勘違いだらけの契約婚

「ありがとうございました。閣下。何かあればメイドを呼びますから、わたくしのことは気にせず、どうぞお仕事に戻ってください」
「妻の一大事だ。急ぎの仕事は午前中に片づけた。緊急案件以外は後日にしろと通達済みだ。……それとも、俺がここにいては気が休まらないか?」
「い、いいえ。誰かがずっとそばで看病してくれることなんて、今までなかったですから。その、とても嬉しいです」

 ありのままに答えると、ユージーンが押し黙った。
 ちらりと見た彼はぐっと眉を寄せ、何かに耐えているようだった。

(先ほどまで穏やかだったのに、なんだか今は不機嫌そう……? はっ、そうだわ。わたくしったら熱に浮かされて、肝心の謝罪をまだしていないじゃない。謝って済むことではないけれど、ちゃんと言葉で表さないと……!)

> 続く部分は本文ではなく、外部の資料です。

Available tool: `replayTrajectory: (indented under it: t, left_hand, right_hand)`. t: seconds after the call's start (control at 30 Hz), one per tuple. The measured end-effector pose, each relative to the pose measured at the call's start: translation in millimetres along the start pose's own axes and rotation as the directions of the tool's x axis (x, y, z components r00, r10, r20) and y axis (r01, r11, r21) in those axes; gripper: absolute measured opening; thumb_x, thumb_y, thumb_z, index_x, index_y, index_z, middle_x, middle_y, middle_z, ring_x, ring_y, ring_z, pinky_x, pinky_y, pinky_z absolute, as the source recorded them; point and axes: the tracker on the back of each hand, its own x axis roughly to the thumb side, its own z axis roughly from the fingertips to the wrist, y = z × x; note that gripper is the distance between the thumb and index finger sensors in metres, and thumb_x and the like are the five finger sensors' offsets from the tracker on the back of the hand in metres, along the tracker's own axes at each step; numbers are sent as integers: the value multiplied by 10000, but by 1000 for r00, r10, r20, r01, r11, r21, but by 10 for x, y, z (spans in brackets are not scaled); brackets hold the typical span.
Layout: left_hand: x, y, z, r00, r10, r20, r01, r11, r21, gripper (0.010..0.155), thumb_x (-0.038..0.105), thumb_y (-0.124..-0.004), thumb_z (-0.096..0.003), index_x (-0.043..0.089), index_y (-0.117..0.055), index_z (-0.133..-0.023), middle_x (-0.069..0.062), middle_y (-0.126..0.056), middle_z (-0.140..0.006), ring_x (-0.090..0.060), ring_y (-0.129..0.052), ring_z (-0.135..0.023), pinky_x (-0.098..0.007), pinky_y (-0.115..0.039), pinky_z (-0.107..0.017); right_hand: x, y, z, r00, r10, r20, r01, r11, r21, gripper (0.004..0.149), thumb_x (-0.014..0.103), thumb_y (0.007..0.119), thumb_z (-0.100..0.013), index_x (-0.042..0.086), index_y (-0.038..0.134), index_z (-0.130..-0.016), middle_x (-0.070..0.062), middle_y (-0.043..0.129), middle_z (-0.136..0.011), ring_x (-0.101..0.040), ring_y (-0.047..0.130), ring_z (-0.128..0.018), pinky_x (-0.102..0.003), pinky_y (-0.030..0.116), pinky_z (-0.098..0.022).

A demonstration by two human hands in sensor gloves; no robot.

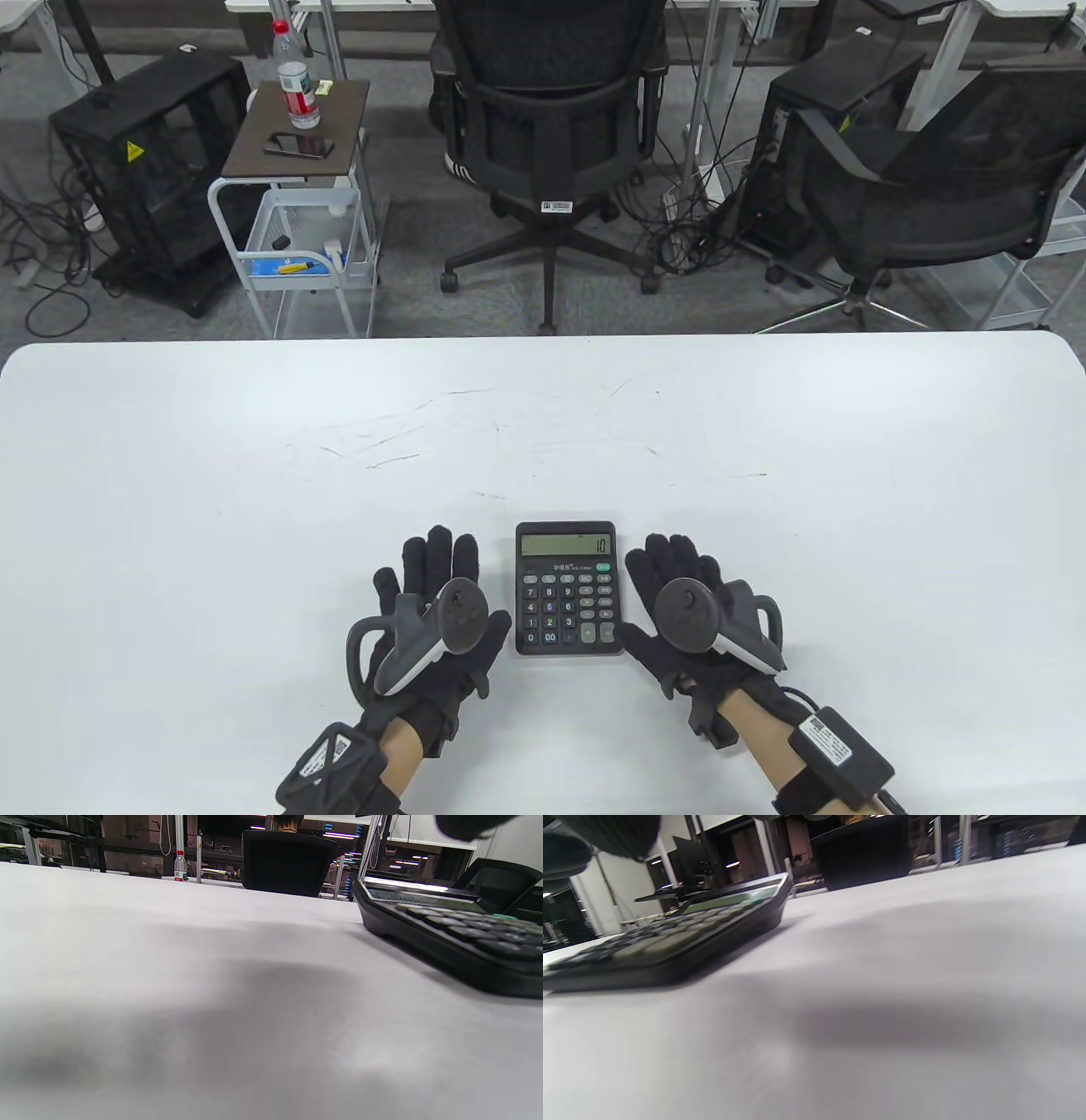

 自分は契約妻。侯爵家の役に立つために花嫁に選ばれた身だ。
 だというのに、この体たらく。体調管理を疎かにした挙げ句、熱で寝込んで意識を手放してしまった。そして周囲の使用人のみならず、侯爵家当主にまで手厚く看護されている。
 契約妻の責務をまったく果たせていない。むしろ迷惑をかけている有様だ。